Fr. Javier del Castillo is a priest of the Prelature of Opus Dei and currently serves as the Vicar of Opus Dei in the Midwest. He was a high school chaplain from 2007 to 2013 at the Heights School (Potomac, MD) and Northridge Prep (Niles, IL). He holds a Bachelor's degree in Electrical Engineering (Cooper Union, New York 1998) and a Doctorate in Philosophy (Pontifical University of the Holy Cross, Rome, 2007). For the last few years he has given lectures at the Catholic Lawyers Guild of Chicago on topics relating to faith and reason, social doctrine, and religion and law.

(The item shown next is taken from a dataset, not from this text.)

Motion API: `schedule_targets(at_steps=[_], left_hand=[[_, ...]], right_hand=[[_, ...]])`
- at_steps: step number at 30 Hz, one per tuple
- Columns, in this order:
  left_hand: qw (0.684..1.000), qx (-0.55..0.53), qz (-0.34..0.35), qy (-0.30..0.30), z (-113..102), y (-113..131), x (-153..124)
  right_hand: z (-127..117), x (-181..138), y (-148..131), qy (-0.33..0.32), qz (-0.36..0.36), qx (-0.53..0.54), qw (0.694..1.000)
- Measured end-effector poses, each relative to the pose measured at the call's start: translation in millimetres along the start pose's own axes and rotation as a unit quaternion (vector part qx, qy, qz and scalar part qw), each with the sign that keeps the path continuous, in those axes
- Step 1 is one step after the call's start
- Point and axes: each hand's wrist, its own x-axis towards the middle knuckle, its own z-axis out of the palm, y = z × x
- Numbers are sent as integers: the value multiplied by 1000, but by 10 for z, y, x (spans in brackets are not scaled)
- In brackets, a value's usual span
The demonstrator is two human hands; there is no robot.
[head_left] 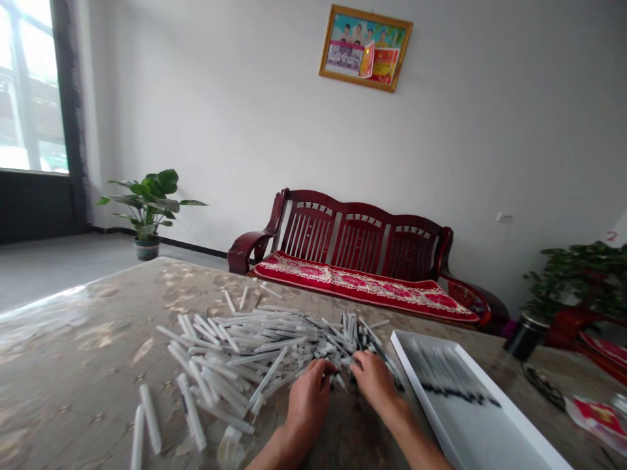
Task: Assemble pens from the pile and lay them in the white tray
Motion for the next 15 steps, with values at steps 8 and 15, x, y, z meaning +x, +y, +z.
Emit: schedule_targets(at_steps=[8, 15], left_hand=[[992, -118, -45, -1, 58, -9, 48], [984, -165, -63, -18, 65, 37, 12]], right_hand=[[276, -283, 130, 119, -39, 221, 967], [320, -469, -88, 141, -123, 304, 934]])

Kevin A. Carr is the Secretary for the Wisconsin Department of Corrections. He previously worked as the U.S. Marshal in the Eastern District of Wisconsin and was appointed to that position by President Barack Obama. Previously, he spent 30 years working in the Milwaukee County Sheriff's Office where he held numerous positions including Sergeant, Lieutenant, Captain, Deputy Inspector, and Inspector. As Inspector, Carr served as the second in charge of daily operations for the agency. He was instrumental in the creation of the Milwaukee County Criminal Justice Council. Secretary Carr holds a bachelor's degree in Criminal Justice Management and an associate's degree in criminal justice from Concordia University. He has received post-graduate certificates from Harvard University, the FBI National Academy, and Northwestern University.
The Honorable Thomas More Donnelly serves as a Judge of the Circuit Court of Cook County. Sworn in as a judge in 2000, he currently serves in the Law Division, Commercial Calendar, and has tried over 300 jury trials. He currently sits on the Illinois Judicial College Board of Trustees with a term expiring 2023 and serves as liaison to the Committee on Judicial Education. From 2016 to 2019, he served as the inaugural chair of the Illinois Judicial College Board. Additionally, he serves on the faculty of the National Judicial College and teaches judges around the country. He served on the Illinois Supreme Court Commission on Pretrial Practices from its inception until its final report 2018-2020. The Illinois Supreme Court appointed him as one of two judicial representatives on the Statutory Court Fee Task Force and he served on the task force from its inception until its final report 2016-2019. He has taught at Loyola Law School for the past thirty years. While he has taught five different courses, he currently teaches Illinois Civil Procedure. He has taught or lectured at many other law schools: Marquette, University of Chicago, Washington & Lee, DePaul. He teaches widely with bar associations and other groups.